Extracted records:
_____
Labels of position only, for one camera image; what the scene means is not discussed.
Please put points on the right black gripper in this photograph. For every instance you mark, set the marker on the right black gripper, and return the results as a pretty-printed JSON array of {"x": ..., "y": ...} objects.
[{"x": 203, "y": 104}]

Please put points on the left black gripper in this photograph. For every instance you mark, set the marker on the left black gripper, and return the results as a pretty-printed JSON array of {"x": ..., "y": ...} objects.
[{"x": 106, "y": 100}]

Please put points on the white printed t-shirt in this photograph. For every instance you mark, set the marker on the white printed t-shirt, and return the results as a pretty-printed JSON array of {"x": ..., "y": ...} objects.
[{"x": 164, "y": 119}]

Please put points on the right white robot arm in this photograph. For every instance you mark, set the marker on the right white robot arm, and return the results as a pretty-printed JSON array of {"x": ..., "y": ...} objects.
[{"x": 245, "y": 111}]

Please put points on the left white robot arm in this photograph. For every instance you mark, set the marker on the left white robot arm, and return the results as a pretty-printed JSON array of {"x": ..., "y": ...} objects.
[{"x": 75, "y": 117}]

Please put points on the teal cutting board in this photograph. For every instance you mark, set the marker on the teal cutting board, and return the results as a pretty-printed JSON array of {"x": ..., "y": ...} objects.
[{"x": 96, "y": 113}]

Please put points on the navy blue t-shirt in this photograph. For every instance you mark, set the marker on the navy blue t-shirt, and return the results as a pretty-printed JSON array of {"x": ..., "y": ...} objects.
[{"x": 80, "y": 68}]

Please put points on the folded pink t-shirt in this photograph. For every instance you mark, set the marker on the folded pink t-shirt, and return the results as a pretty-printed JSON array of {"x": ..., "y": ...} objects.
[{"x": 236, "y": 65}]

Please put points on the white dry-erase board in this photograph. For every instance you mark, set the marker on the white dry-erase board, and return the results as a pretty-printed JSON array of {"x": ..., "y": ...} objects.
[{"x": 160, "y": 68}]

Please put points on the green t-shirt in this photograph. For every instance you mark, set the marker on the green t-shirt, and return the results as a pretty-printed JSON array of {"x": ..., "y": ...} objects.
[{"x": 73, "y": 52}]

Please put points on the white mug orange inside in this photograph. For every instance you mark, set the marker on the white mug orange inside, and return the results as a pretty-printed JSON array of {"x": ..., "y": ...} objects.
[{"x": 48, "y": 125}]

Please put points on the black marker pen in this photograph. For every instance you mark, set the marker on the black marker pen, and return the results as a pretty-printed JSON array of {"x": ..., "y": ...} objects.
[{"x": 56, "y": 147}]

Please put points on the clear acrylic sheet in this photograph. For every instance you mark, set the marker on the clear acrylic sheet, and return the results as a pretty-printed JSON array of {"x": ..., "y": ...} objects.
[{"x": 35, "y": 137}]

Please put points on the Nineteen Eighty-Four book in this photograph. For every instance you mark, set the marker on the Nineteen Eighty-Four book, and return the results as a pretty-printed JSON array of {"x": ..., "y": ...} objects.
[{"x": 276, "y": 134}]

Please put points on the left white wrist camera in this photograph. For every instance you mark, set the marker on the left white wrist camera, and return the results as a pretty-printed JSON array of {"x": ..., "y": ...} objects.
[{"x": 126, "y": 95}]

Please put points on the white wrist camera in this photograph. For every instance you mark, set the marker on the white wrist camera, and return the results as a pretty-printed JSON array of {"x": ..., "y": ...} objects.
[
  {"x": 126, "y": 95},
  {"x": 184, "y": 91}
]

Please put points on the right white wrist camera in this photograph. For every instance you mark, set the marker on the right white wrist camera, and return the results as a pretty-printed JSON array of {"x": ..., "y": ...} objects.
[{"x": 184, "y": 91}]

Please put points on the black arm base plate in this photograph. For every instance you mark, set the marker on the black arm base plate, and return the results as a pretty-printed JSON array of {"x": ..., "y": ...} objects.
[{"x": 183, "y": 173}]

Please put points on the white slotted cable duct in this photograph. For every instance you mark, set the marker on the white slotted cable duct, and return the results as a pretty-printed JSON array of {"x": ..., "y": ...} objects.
_____
### TASK GOAL
Return every record exactly as it was given.

### REPLY TO THE TASK
Labels of position only, for one camera image; what the scene means is not discussed.
Please put points on the right black gripper in this photograph. For every instance you mark, set the marker on the right black gripper, and return the results as a pretty-printed JSON array of {"x": ..., "y": ...} objects.
[{"x": 203, "y": 104}]

Please put points on the left black gripper in this photograph. For every instance you mark, set the marker on the left black gripper, and return the results as a pretty-printed JSON array of {"x": ..., "y": ...} objects.
[{"x": 106, "y": 100}]

Please put points on the white printed t-shirt in this photograph. For every instance you mark, set the marker on the white printed t-shirt, and return the results as a pretty-printed JSON array of {"x": ..., "y": ...} objects.
[{"x": 164, "y": 119}]

Please put points on the right white robot arm in this photograph. For every instance you mark, set the marker on the right white robot arm, and return the results as a pretty-printed JSON array of {"x": ..., "y": ...} objects.
[{"x": 245, "y": 111}]

Please put points on the left white robot arm in this photograph. For every instance you mark, set the marker on the left white robot arm, and return the results as a pretty-printed JSON array of {"x": ..., "y": ...} objects.
[{"x": 75, "y": 117}]

Please put points on the teal cutting board in this photograph. For every instance you mark, set the marker on the teal cutting board, and return the results as a pretty-printed JSON array of {"x": ..., "y": ...} objects.
[{"x": 96, "y": 113}]

Please put points on the navy blue t-shirt in this photograph. For every instance you mark, set the marker on the navy blue t-shirt, and return the results as a pretty-printed JSON array of {"x": ..., "y": ...} objects.
[{"x": 80, "y": 68}]

Please put points on the folded pink t-shirt in this photograph. For every instance you mark, set the marker on the folded pink t-shirt, and return the results as a pretty-printed JSON array of {"x": ..., "y": ...} objects.
[{"x": 236, "y": 65}]

Please put points on the white dry-erase board in this photograph. For every instance you mark, set the marker on the white dry-erase board, and return the results as a pretty-printed JSON array of {"x": ..., "y": ...} objects.
[{"x": 160, "y": 68}]

Please put points on the green t-shirt in this photograph. For every instance you mark, set the marker on the green t-shirt, and return the results as a pretty-printed JSON array of {"x": ..., "y": ...} objects.
[{"x": 73, "y": 52}]

Please put points on the white mug orange inside in this photograph. For every instance you mark, set the marker on the white mug orange inside, and return the results as a pretty-printed JSON array of {"x": ..., "y": ...} objects.
[{"x": 48, "y": 125}]

Please put points on the black marker pen in this photograph. For every instance you mark, set the marker on the black marker pen, and return the results as a pretty-printed JSON array of {"x": ..., "y": ...} objects.
[{"x": 56, "y": 147}]

Please put points on the clear acrylic sheet in this photograph. For every instance you mark, set the marker on the clear acrylic sheet, and return the results as a pretty-printed JSON array of {"x": ..., "y": ...} objects.
[{"x": 35, "y": 137}]

Please put points on the Nineteen Eighty-Four book in this photograph. For every instance you mark, set the marker on the Nineteen Eighty-Four book, and return the results as a pretty-printed JSON array of {"x": ..., "y": ...} objects.
[{"x": 276, "y": 134}]

Please put points on the left white wrist camera in this photograph. For every instance you mark, set the marker on the left white wrist camera, and return the results as a pretty-printed JSON array of {"x": ..., "y": ...} objects.
[{"x": 126, "y": 95}]

Please put points on the white wrist camera in this photograph. For every instance you mark, set the marker on the white wrist camera, and return the results as a pretty-printed JSON array of {"x": ..., "y": ...} objects.
[
  {"x": 126, "y": 95},
  {"x": 184, "y": 91}
]

Please put points on the right white wrist camera in this photograph. For every instance you mark, set the marker on the right white wrist camera, and return the results as a pretty-printed JSON array of {"x": ..., "y": ...} objects.
[{"x": 184, "y": 91}]

Please put points on the black arm base plate in this photograph. For every instance you mark, set the marker on the black arm base plate, and return the results as a pretty-printed JSON array of {"x": ..., "y": ...} objects.
[{"x": 183, "y": 173}]

Please put points on the white slotted cable duct in this photograph. For every instance you mark, set the marker on the white slotted cable duct, and return the results as a pretty-printed JSON array of {"x": ..., "y": ...} objects.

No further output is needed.